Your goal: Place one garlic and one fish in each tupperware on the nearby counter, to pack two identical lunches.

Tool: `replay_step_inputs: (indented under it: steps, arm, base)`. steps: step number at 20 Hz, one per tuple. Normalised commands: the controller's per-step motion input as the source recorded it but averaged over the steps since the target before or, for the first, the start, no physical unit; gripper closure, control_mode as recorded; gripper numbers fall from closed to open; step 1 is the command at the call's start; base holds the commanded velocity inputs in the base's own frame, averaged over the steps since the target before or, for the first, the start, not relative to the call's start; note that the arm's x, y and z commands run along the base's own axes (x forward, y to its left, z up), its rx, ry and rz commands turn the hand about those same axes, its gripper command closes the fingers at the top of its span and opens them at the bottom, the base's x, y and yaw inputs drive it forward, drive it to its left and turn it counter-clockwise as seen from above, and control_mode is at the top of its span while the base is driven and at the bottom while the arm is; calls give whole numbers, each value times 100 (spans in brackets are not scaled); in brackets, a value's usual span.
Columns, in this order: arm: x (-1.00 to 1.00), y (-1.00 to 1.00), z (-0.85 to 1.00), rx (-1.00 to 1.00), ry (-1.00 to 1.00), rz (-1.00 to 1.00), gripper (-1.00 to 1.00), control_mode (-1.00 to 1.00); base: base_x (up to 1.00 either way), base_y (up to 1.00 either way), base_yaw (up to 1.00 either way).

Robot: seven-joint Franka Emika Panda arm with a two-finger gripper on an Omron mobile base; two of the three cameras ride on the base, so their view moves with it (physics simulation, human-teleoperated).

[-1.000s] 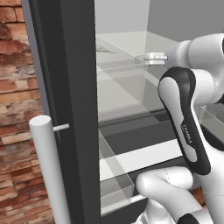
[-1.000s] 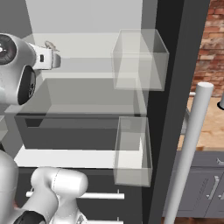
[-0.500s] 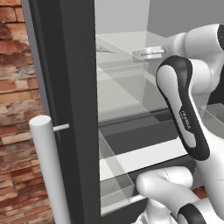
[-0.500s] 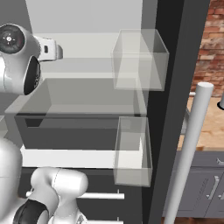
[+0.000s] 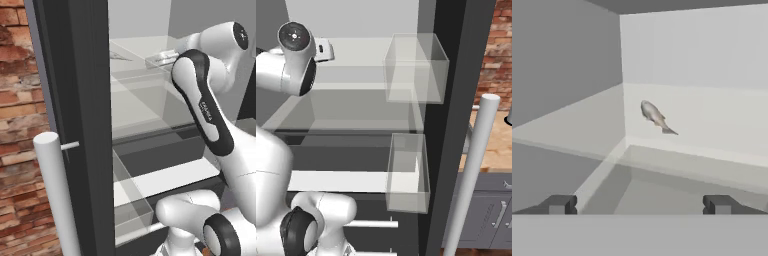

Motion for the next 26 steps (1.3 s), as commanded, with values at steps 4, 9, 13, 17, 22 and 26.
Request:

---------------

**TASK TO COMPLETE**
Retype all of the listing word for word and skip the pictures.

**RESULT OF THIS EXERCISE**
Your goal: Place one garlic and one fish in each tupperware on the nearby counter, to pack two identical lunches.

Tool: `replay_step_inputs: (indented under it: steps, arm, base)`. steps: step number at 20 Hz, one per tuple. Normalised commands: the controller's per-step motion input as the source recorded it but averaged over the steps since the target before or, for the first, the start, no physical unit; gripper closure, control_mode as recorded; gripper numbers fall from closed to open; step 1 is the command at the call's start; base holds the commanded velocity inputs in the base's own frame, averaged over the steps since the target before or, for the first, the start, not relative to the call's start; note that the arm's x, y and z commands run along the base's own axes (x forward, y to its left, z up), its rx, ry and rz commands turn the hand about those same axes, its gripper command closes the fingers at the top of its span and opens them at the bottom, the base's x, y and yaw inputs drive it forward, drive it to its left and turn it counter-clockwise as seen from above, and control_mode is at the top of its span while the base is driven and at the bottom while the arm is; calls give whole numbers, each value times 100 (spans in brackets are not scaled); in brackets, a value's usual span.
Columns, in this order: arm: x (-1.00 to 1.00), y (-1.00 to 1.00), z (-0.85 to 1.00), rx (-1.00 to 1.00), ry (-1.00 to 1.00), rz (-1.00 to 1.00), gripper (-1.00 to 1.00), control_mode (-1.00 to 1.00); base: base_x (up to 1.00 either way), base_y (up to 1.00 either way), base_yaw (up to 1.00 either way).

Robot: seven-joint Franka Emika Panda arm with a two-finger gripper on an Omron mobile base; two of the three cameras ride on the base, so their view moves with it (physics simulation, human-teleoperated).

[-1.000s] 
[-1.000s] 
[-0.500s] 
[-0.500s] 
[+0.000s] 

Motion for the next 26 steps (1.3 s), as commanded, with values at steps 4, 9, 13, 17, 22 and 26.
Request:

For this exercise, nothing more is required.